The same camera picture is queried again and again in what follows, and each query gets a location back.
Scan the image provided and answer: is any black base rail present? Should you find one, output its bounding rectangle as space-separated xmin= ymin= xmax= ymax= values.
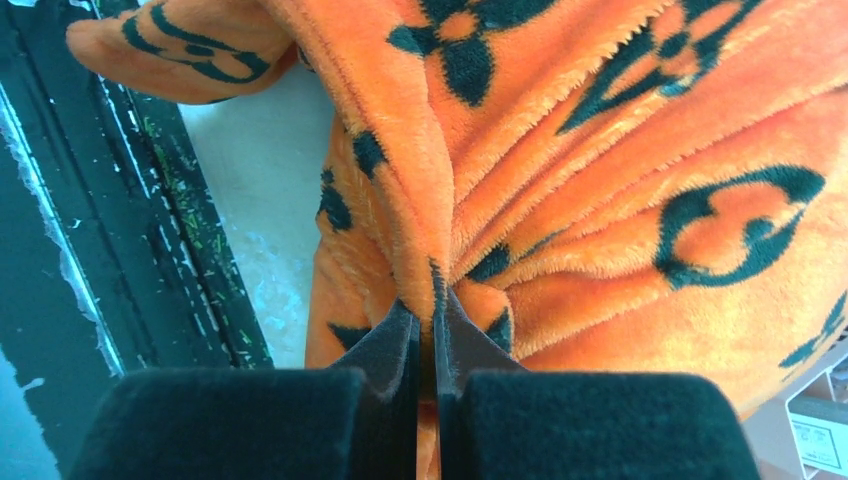
xmin=1 ymin=1 xmax=271 ymax=479

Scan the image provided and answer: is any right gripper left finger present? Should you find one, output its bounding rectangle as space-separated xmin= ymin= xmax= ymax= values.
xmin=70 ymin=302 xmax=420 ymax=479

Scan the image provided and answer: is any orange patterned pillowcase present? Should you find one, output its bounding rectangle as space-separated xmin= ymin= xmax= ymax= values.
xmin=66 ymin=1 xmax=847 ymax=479

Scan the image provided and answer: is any small white red box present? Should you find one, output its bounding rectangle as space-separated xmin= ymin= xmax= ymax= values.
xmin=787 ymin=343 xmax=847 ymax=479

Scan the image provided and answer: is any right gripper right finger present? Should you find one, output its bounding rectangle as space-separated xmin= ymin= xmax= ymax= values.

= = =

- ASSIGNMENT: Could you print, word for word, the line containing "Scan the image provided and answer: is any orange" and every line after it through the end of the records, and nothing else?

- TASK OUTPUT:
Scan the image provided and answer: is any orange patterned pillowcase present? Should you find one, output its bounding rectangle as space-separated xmin= ymin= xmax= ymax= values.
xmin=66 ymin=1 xmax=847 ymax=479

Scan the image provided and answer: is any small white red box present? Should you find one, output its bounding rectangle as space-separated xmin= ymin= xmax= ymax= values.
xmin=787 ymin=343 xmax=847 ymax=479

Scan the image provided and answer: is any right gripper right finger present? Should you find one, output its bounding rectangle as space-separated xmin= ymin= xmax= ymax= values.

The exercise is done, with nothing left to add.